Could the whole of the data below be written out verbatim?
- Opening Delimiter -
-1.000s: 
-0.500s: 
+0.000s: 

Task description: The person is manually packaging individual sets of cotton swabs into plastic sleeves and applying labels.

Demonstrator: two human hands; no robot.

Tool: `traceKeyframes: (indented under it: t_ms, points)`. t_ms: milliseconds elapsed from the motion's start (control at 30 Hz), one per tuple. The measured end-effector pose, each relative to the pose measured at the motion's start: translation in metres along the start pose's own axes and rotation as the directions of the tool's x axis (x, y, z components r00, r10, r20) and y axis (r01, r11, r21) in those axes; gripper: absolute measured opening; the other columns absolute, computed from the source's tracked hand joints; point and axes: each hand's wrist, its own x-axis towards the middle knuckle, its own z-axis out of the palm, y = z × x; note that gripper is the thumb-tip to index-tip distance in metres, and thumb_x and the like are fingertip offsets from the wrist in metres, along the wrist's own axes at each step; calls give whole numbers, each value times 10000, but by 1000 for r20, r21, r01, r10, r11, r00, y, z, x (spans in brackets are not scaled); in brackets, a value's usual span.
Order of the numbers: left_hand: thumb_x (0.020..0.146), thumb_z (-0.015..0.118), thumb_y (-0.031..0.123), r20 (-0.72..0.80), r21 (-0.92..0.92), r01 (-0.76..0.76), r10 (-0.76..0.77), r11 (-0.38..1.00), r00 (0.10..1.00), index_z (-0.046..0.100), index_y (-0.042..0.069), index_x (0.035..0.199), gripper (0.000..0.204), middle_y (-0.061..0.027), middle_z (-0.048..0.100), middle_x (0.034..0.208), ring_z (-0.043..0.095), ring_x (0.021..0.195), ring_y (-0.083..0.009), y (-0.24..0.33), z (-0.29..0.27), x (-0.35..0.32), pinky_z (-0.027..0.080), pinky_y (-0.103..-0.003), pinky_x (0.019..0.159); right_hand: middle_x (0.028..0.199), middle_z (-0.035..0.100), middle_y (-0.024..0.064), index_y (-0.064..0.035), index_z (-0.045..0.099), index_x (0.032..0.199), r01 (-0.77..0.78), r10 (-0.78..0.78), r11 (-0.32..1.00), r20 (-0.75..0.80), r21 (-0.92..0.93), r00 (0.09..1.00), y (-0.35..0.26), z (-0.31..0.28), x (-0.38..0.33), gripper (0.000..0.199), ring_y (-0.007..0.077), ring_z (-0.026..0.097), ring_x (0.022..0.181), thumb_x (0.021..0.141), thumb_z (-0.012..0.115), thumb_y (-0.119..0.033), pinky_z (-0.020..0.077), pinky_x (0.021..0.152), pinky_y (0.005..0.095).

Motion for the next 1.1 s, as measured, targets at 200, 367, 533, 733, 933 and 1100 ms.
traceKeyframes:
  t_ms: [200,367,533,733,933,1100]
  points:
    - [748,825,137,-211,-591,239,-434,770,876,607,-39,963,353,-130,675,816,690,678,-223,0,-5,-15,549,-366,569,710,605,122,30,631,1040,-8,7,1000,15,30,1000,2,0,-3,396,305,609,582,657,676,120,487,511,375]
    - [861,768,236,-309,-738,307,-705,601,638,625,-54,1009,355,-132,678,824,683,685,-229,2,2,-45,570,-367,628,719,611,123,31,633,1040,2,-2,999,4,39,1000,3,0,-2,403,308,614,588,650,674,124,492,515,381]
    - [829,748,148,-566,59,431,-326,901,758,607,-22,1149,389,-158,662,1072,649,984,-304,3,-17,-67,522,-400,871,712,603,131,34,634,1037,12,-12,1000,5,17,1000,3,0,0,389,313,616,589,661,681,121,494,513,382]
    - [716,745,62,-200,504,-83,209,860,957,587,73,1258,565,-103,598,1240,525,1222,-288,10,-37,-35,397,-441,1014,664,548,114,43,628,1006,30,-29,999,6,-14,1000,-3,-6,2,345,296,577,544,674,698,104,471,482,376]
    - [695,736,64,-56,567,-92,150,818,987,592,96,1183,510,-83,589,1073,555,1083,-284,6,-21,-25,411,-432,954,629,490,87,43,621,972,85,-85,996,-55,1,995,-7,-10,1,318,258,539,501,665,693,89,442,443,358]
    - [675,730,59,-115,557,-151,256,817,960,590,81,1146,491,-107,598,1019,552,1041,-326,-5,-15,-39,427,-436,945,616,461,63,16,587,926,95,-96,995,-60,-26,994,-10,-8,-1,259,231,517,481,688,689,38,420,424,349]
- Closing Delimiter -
* Response for this exercise
-1.000s: 
-0.500s: 
+0.000s: 

Task description: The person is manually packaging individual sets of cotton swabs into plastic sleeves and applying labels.

Demonstrator: two human hands; no robot.

Tool: `traceKeyframes: (indented under it: t_ms, points)`. t_ms: milliseconds elapsed from the motion's start (control at 30 Hz), one per tuple. The measured end-effector pose, each relative to the pose measured at the motion's start: translation in metres along the start pose's own axes and rotation as the directions of the tool's x axis (x, y, z components r00, r10, r20) and y axis (r01, r11, r21) in those axes; gripper: absolute measured opening; the other columns absolute, computed from the source's tracked hand joints; point and axes: each hand's wrist, its own x-axis towards the middle knuckle, its own z-axis out of the palm, y = z × x; note that gripper is the thumb-tip to index-tip distance in metres, and thumb_x and the like are fingertip offsets from the wrist in metres, along the wrist's own axes at each step; calls give whole numbers, each value times 10000, but by 1000 for r20, r21, r01, r10, r11, r00, y, z, x (spans in brackets are not scaled); in brackets, a value's usual span.
Order of the numbers: left_hand: thumb_x (0.020..0.146), thumb_z (-0.015..0.118), thumb_y (-0.031..0.123), r20 (-0.72..0.80), r21 (-0.92..0.92), r01 (-0.76..0.76), r10 (-0.76..0.77), r11 (-0.38..1.00), r00 (0.10..1.00), index_z (-0.046..0.100), index_y (-0.042..0.069), index_x (0.035..0.199), gripper (0.000..0.204), middle_y (-0.061..0.027), middle_z (-0.048..0.100), middle_x (0.034..0.208), ring_z (-0.043..0.095), ring_x (0.021..0.195), ring_y (-0.083..0.009), y (-0.24..0.33), z (-0.29..0.27), x (-0.35..0.32), pinky_z (-0.027..0.080), pinky_y (-0.103..-0.003), pinky_x (0.019..0.159); right_hand: middle_x (0.028..0.199), middle_z (-0.035..0.100), middle_y (-0.024..0.064), index_y (-0.064..0.035), index_z (-0.045..0.099), index_x (0.032..0.199), r01 (-0.77..0.78), r10 (-0.78..0.78), r11 (-0.32..1.00), r20 (-0.75..0.80), r21 (-0.92..0.93), r00 (0.09..1.00), y (-0.35..0.26), z (-0.31..0.28), x (-0.38..0.33), gripper (0.000..0.199), ring_y (-0.007..0.077), ring_z (-0.026..0.097), ring_x (0.022..0.181), thumb_x (0.021..0.141), thumb_z (-0.012..0.115), thumb_y (-0.119..0.033), pinky_z (-0.020..0.077), pinky_x (0.021..0.152), pinky_y (0.005..0.095).

Motion for the next 1.1 s, as measured, targets at 200, 367, 533, 733, 933 and 1100 ms.
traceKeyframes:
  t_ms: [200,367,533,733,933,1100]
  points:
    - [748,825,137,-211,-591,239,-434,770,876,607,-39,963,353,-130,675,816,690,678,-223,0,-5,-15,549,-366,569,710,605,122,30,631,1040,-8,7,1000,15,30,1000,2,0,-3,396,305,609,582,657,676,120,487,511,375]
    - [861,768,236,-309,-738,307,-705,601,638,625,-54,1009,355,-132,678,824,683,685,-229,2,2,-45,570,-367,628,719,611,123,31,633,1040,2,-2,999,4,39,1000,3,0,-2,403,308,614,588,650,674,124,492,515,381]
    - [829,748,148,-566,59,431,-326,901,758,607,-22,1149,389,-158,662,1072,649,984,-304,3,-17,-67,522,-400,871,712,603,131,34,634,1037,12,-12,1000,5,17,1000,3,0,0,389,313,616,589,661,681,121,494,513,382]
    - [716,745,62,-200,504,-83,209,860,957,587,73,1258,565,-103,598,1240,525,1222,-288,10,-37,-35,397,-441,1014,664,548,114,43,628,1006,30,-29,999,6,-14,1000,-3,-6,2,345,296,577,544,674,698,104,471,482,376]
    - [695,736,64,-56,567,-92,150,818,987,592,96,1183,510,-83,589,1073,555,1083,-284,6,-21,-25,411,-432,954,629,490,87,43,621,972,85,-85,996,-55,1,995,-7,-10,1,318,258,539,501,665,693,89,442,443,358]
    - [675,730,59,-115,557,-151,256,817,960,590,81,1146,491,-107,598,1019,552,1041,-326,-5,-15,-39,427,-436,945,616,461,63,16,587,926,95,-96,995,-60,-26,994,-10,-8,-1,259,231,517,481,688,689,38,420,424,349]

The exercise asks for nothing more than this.